Dentro dos AVC isquémicos, estes podem ocorrer por trombose, ou seja, quando um trombo (coágulo) se forma no interior de uma das artérias cerebrais, ou por embolização, isto é, um coágulo migra através da corrente sanguínea até ao cérebro. Em muitos casos, esse êmbolo tem origem no coração. Em ambos os mecanismos acima referidos para o AVC isquémico, estes culminam sempre num bloqueio ao fluxo de sangue num vaso sanguíneo, condicionando a chegada do sangue às células cerebrais.

Já relativamente aos AVC hemorrágicos, estes são causados por uma hemorragia, ou seja, pelo “rompimento” de um vaso sanguíneo dentro do cérebro. Neste tipo de eventos, as lesões cerebrais podem surgir como resultado da irrigação sanguínea insuficiente, mas também da compressão das estruturas nervosas adjacentes causada pelo derrame.
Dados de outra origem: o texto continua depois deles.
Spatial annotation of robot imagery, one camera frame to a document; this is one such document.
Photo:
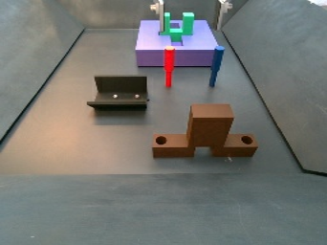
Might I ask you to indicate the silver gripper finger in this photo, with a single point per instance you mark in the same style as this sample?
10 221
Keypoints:
158 8
225 8

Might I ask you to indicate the brown T-shaped block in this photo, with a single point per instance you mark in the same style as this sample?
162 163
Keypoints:
209 131

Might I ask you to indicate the purple board with slot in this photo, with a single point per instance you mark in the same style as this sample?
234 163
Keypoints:
194 52

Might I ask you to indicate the green U-shaped block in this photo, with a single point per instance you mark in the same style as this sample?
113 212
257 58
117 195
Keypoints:
186 29

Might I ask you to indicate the blue peg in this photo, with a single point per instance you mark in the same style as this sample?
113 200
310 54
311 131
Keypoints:
217 65

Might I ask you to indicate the red peg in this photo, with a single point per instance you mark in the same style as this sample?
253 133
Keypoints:
169 64

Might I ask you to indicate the black angle bracket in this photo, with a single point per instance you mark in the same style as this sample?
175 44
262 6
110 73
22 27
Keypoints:
121 92

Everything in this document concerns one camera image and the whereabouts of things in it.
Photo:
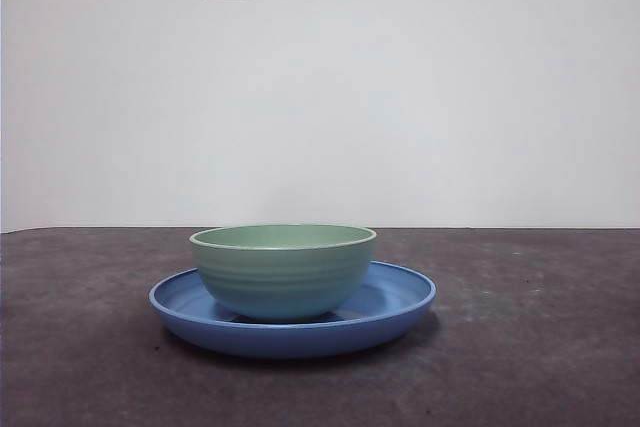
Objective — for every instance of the green ribbed bowl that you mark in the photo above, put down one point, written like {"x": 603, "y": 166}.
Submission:
{"x": 282, "y": 282}

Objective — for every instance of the blue round plate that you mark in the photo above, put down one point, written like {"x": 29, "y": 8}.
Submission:
{"x": 295, "y": 339}

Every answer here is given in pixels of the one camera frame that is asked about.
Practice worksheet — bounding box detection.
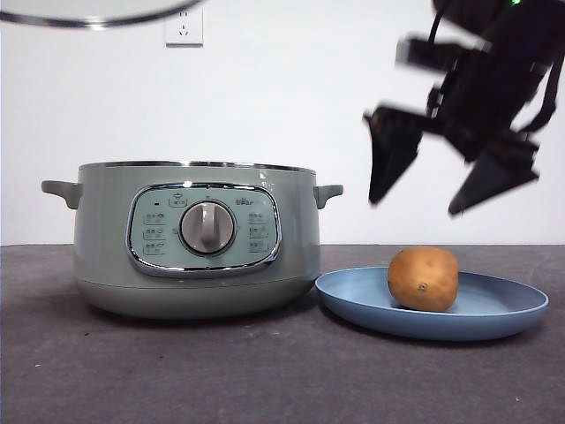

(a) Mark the brown potato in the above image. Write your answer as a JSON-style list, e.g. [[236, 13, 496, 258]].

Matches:
[[387, 246, 461, 312]]

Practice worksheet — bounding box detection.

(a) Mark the white wall socket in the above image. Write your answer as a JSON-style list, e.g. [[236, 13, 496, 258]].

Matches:
[[165, 7, 205, 49]]

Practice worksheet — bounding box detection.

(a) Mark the blue round plate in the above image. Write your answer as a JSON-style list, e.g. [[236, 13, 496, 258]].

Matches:
[[313, 266, 550, 342]]

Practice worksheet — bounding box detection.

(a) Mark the glass lid with green knob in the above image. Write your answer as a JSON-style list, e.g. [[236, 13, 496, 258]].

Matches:
[[0, 0, 205, 31]]

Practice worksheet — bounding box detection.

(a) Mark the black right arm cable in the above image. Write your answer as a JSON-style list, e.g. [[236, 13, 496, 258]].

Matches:
[[428, 8, 445, 45]]

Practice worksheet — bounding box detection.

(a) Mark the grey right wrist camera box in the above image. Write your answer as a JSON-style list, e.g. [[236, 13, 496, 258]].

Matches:
[[395, 37, 492, 74]]

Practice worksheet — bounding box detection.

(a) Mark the pale green electric steamer pot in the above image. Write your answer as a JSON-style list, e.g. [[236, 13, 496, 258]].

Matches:
[[41, 161, 344, 320]]

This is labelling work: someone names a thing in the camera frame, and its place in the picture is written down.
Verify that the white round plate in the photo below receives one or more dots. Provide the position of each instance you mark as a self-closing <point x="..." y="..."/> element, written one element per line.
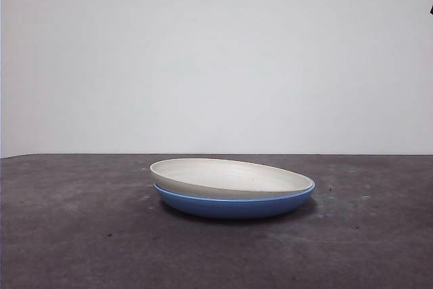
<point x="230" y="175"/>

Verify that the blue round plate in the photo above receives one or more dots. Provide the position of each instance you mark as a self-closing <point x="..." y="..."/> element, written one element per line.
<point x="236" y="207"/>

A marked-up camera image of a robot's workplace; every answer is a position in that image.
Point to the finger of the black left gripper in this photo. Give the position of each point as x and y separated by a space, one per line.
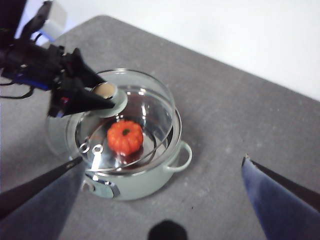
80 67
75 100

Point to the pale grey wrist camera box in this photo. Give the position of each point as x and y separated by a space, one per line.
55 25

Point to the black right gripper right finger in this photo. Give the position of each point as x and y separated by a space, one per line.
282 205

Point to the pale green electric cooking pot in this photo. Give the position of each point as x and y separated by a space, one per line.
145 182

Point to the orange pumpkin with green stem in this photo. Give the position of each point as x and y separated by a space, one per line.
125 140

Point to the glass lid with green knob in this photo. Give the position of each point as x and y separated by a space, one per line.
117 102

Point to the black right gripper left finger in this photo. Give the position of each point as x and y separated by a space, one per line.
37 207

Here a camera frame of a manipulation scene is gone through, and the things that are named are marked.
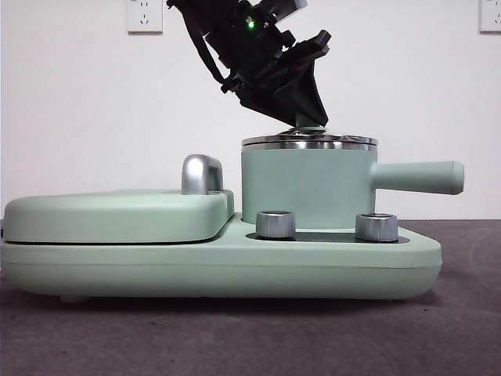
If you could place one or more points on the white wall socket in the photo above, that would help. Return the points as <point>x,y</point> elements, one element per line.
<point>491,15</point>
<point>144,17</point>

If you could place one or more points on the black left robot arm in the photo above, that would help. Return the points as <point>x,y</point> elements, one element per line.
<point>203,6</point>

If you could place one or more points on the silver control knob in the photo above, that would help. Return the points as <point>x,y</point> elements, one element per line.
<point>276,225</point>
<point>375,228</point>

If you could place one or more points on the mint green breakfast machine base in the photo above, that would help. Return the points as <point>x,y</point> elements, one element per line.
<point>117,270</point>

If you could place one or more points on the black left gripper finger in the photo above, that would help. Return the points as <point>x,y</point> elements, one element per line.
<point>311,94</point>
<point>270,103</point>

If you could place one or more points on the glass lid with green knob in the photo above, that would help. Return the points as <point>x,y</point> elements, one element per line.
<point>313,139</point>

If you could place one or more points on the mint green griddle cover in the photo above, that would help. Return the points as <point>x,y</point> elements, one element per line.
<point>109,217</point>

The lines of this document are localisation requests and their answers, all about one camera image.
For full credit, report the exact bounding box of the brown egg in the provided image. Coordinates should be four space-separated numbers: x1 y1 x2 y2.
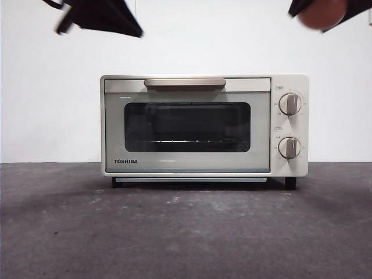
298 0 347 30

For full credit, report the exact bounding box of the cream temperature knob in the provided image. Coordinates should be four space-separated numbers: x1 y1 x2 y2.
278 92 302 116

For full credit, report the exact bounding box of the cream timer knob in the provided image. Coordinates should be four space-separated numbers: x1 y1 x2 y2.
277 136 302 160

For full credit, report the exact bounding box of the cream Toshiba toaster oven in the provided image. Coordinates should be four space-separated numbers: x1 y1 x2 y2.
99 73 310 189

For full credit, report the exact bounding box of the silver crumb tray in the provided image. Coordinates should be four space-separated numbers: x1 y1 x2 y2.
115 177 268 183

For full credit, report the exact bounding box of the wire oven rack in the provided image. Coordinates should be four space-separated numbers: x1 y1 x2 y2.
132 139 244 145

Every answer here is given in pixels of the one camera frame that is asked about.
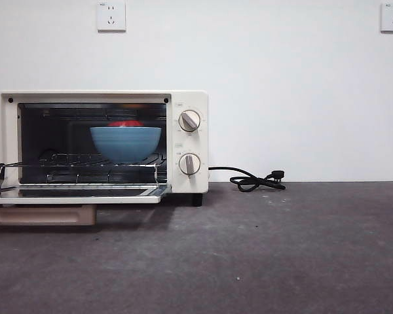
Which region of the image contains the blue ribbed bowl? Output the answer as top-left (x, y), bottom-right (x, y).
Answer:
top-left (89, 126), bottom-right (162, 164)

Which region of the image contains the red yellow apple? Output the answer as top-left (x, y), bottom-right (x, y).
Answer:
top-left (107, 119), bottom-right (144, 128)

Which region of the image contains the glass oven door beige handle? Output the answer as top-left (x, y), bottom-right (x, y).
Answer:
top-left (0, 183), bottom-right (173, 227)

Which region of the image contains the beige oven knob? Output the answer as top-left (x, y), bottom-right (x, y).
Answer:
top-left (178, 110), bottom-right (202, 133)
top-left (178, 152), bottom-right (202, 178)

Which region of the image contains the cream white toaster oven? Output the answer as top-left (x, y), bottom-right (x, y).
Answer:
top-left (0, 90), bottom-right (210, 207)

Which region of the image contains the black power cable with plug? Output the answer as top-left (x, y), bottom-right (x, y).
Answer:
top-left (208, 166), bottom-right (287, 193)

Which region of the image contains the metal wire oven rack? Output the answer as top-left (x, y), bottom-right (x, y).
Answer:
top-left (38, 151), bottom-right (168, 169)

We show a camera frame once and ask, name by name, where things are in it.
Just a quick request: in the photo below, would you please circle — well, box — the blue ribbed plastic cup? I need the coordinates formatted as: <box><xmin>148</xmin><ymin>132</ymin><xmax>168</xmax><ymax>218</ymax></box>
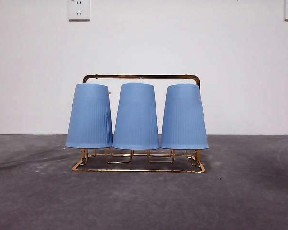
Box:
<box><xmin>64</xmin><ymin>83</ymin><xmax>114</xmax><ymax>149</ymax></box>
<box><xmin>111</xmin><ymin>83</ymin><xmax>160</xmax><ymax>150</ymax></box>
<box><xmin>159</xmin><ymin>83</ymin><xmax>210</xmax><ymax>150</ymax></box>

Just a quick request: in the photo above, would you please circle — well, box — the gold wire cup holder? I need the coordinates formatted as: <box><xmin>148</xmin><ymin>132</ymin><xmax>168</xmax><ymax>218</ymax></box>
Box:
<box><xmin>71</xmin><ymin>73</ymin><xmax>206</xmax><ymax>173</ymax></box>

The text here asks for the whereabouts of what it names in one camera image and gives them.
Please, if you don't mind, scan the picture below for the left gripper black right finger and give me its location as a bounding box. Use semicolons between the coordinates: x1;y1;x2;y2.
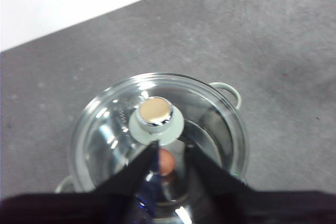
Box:
186;145;253;197

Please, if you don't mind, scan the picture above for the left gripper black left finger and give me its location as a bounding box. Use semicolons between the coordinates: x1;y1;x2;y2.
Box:
89;141;160;196

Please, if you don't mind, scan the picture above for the glass lid with green knob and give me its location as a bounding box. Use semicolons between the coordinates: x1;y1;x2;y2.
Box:
68;72;249;224

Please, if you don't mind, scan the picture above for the pale green electric pot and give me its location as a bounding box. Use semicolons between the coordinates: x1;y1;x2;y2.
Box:
54;73;250;224

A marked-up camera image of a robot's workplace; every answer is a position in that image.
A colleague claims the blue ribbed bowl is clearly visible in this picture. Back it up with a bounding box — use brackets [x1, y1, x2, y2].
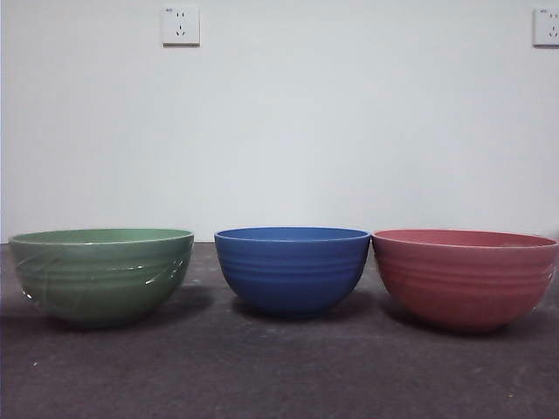
[213, 226, 371, 319]

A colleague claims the green ribbed bowl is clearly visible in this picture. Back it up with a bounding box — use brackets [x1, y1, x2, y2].
[8, 227, 195, 330]

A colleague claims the white wall power socket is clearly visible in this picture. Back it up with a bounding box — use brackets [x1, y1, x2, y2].
[532, 7, 559, 48]
[162, 4, 202, 48]

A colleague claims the red ribbed bowl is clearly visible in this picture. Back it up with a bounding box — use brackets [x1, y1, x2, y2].
[370, 228, 559, 335]

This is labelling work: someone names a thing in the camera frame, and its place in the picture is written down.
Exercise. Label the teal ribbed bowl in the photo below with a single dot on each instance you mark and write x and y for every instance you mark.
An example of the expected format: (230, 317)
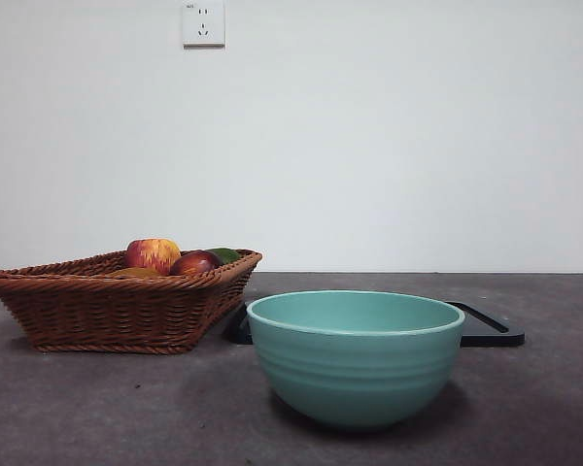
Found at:
(354, 374)

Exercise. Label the brown kiwi fruit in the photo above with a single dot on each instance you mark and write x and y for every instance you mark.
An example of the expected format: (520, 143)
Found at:
(136, 273)

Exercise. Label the green fruit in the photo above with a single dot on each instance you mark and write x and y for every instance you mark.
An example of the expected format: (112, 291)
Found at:
(228, 255)

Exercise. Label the dark red round fruit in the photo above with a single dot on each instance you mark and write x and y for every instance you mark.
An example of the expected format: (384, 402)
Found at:
(196, 264)

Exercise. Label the red yellow apple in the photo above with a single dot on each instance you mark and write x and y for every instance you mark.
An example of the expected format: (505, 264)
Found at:
(150, 255)

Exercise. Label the brown wicker basket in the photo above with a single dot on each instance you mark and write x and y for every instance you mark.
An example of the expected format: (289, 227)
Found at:
(102, 310)

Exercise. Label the dark green rectangular tray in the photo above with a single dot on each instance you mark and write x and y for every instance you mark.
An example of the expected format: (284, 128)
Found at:
(495, 335)

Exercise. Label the white wall socket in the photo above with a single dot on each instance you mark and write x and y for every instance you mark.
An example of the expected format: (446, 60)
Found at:
(204, 24)

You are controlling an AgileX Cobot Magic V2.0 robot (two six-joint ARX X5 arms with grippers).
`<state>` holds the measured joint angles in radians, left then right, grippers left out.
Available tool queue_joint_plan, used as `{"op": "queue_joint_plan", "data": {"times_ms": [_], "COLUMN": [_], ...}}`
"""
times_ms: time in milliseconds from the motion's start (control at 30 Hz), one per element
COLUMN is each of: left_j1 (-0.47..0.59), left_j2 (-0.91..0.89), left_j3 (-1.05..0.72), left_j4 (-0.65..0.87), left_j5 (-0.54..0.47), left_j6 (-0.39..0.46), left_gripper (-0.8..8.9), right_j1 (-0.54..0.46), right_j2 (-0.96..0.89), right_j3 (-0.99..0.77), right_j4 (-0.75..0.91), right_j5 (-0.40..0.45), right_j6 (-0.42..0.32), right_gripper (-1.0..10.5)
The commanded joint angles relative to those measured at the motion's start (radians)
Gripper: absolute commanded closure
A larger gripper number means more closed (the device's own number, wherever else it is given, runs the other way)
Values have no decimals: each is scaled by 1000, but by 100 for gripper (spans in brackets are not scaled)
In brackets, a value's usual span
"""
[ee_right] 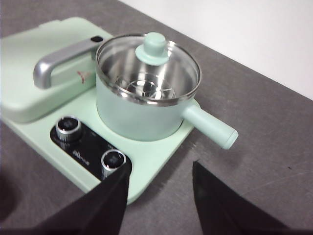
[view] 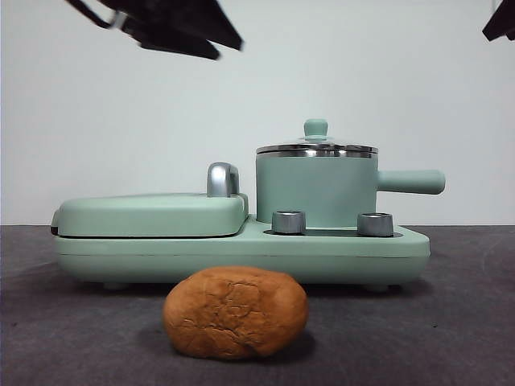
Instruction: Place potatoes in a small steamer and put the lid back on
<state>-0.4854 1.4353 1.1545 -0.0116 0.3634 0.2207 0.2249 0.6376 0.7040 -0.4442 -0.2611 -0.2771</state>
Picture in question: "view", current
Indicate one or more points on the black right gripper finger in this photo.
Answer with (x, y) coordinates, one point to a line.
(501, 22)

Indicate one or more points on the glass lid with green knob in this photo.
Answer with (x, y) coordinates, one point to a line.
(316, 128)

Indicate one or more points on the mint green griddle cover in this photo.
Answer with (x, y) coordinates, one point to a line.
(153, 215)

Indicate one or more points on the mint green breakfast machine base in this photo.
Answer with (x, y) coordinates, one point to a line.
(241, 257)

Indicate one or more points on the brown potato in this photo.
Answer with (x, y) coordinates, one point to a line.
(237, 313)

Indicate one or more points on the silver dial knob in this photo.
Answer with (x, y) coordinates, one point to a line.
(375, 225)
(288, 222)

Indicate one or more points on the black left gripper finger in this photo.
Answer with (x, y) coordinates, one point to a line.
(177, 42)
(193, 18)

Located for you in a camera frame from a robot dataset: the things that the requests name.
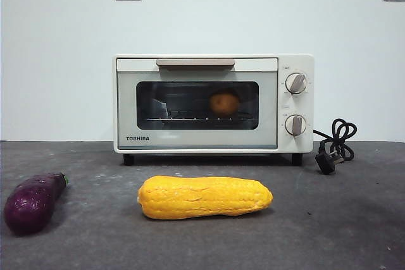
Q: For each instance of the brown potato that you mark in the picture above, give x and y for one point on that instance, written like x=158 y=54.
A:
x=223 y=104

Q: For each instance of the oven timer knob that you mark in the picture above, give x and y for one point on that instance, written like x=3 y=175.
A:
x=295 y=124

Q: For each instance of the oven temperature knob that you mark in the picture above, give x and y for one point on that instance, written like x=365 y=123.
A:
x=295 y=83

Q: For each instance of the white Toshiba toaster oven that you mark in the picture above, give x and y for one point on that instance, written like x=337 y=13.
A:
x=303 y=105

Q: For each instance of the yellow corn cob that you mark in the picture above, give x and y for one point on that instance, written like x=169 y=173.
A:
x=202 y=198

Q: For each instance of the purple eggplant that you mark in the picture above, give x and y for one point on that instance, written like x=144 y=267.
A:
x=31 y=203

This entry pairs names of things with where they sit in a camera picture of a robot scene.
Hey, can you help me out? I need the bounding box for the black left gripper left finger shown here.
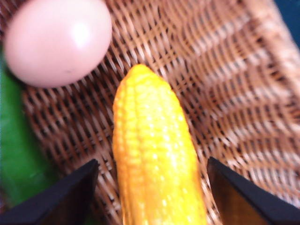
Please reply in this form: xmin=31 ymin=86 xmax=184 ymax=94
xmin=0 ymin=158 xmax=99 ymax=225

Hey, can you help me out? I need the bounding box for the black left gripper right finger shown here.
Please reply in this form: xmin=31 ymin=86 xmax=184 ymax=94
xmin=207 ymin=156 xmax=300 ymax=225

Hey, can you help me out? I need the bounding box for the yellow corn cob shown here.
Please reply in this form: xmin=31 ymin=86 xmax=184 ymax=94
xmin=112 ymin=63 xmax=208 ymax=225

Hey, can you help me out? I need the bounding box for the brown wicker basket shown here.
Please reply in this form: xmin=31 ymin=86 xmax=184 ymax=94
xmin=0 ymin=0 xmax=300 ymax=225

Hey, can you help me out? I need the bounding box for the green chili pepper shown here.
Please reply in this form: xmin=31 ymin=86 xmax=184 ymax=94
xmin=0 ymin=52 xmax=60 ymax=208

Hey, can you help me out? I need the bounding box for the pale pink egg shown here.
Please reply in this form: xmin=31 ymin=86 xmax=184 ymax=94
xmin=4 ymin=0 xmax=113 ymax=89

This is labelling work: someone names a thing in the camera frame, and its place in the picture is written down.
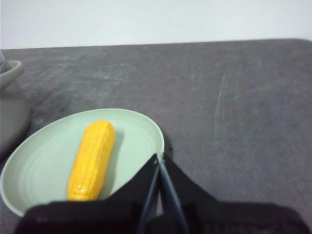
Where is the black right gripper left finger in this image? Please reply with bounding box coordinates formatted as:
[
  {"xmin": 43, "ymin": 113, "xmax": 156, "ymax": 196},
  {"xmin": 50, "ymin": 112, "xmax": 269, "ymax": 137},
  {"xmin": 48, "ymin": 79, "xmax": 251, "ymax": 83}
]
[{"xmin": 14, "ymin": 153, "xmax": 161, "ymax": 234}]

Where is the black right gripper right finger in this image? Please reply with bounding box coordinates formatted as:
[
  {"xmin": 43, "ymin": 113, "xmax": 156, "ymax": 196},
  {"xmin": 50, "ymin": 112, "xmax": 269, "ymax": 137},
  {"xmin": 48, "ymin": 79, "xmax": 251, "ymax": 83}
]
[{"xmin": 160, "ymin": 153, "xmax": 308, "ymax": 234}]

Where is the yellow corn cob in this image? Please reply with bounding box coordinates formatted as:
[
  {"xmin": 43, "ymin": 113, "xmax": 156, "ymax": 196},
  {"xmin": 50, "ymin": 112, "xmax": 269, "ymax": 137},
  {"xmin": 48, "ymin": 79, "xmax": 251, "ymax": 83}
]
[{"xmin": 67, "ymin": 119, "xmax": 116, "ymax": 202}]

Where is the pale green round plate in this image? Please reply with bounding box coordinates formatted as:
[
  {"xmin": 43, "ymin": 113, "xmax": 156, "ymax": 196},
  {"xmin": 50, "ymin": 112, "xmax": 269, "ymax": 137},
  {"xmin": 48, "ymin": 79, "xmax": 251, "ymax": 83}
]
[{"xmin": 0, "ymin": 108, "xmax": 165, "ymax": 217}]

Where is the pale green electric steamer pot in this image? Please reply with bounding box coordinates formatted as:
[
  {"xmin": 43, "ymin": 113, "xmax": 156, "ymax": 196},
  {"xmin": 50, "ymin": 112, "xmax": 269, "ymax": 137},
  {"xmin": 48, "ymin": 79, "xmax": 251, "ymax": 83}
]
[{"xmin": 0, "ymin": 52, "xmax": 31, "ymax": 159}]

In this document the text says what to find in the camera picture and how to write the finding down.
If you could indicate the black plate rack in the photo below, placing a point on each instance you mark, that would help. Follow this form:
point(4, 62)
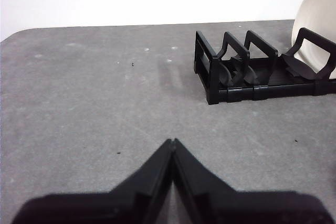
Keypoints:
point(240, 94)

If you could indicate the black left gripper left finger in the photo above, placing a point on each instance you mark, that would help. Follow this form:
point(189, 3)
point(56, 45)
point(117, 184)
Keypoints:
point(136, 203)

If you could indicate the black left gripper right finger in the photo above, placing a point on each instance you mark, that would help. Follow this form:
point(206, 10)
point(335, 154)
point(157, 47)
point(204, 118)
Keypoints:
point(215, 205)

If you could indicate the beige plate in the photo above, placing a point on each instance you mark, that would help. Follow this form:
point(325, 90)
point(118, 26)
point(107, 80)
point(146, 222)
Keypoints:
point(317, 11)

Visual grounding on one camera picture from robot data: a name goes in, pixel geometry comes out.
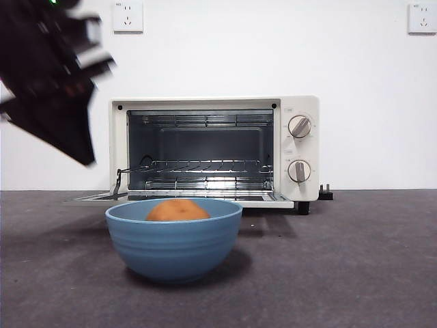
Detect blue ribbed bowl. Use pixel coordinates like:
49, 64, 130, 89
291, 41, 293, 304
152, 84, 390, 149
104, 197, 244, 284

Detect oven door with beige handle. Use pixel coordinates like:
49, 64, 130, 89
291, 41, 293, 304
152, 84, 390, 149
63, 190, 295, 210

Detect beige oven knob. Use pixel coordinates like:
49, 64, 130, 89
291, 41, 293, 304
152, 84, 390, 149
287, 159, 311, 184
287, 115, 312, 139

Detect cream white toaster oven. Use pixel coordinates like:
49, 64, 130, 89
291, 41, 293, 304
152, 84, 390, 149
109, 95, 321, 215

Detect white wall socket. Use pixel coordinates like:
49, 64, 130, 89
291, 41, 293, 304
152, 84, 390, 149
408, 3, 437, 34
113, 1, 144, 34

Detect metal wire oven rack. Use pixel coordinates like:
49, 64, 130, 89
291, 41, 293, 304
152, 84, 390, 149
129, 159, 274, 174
Qual o panorama desta doença em Portugal?

A cada hora, três portugueses sofrem um AVC, dos quais um não vai sobreviver e metade dos sobreviventes ficarão com sequelas incapacitantes. Esta entidade é responsável por cerca de 25.000 internamentos/ano.

Os dados mais recentes do Instituto Nacional de Estatística (relativos a 2021) reportam que as doenças do aparelho circulatório continuaram a estar na origem do maior número de óbitos em Portugal (32.452), apesar da descida em relação ao ano transato. Neste conjunto de doenças, continuaram a destacar-se as 9.613 mortes por AVC (ainda que este valor tenha representado uma descida de 16,0% em relação ao ano anterior). Além disso, e de forma também expressiva, o AVC mantem-se a principal causa de incapacidade permanente em Portugal.

Dentro dos AVC, os isquémicos são mais frequentes, sendo responsáveis por 85% dos casos.

Quais os fatores de risco para a ocorrência de um AVC?

Existem fatores de risco (FR) para a ocorrência de AVC que não podemos modificar, tal como a idade: existe um aumento do risco à medida que envelhecemos. Ainda assim, destaca-se que estes tipos de eventos podem ocorrer mesmo em pessoas mais jovens, e não necessariamente por causas mais raras como malformações vasculares, mas porque os FR abaixo elencados tendem a estar presentes cada vez em idades mais jovens. Relativamente aos sexos, o risco de um AVC ao longo da vida é tendencialmente superior em mulheres: a incidência é maior em mulheres (versus homens) em idades jovens, enquanto é mais alta em homens (versus mulheres) durante a meia-idade e, por fim, igual/tendencialmente mais elevada em mulheres após a meia-idade (as mulheres vivem mais tempo do que os homens).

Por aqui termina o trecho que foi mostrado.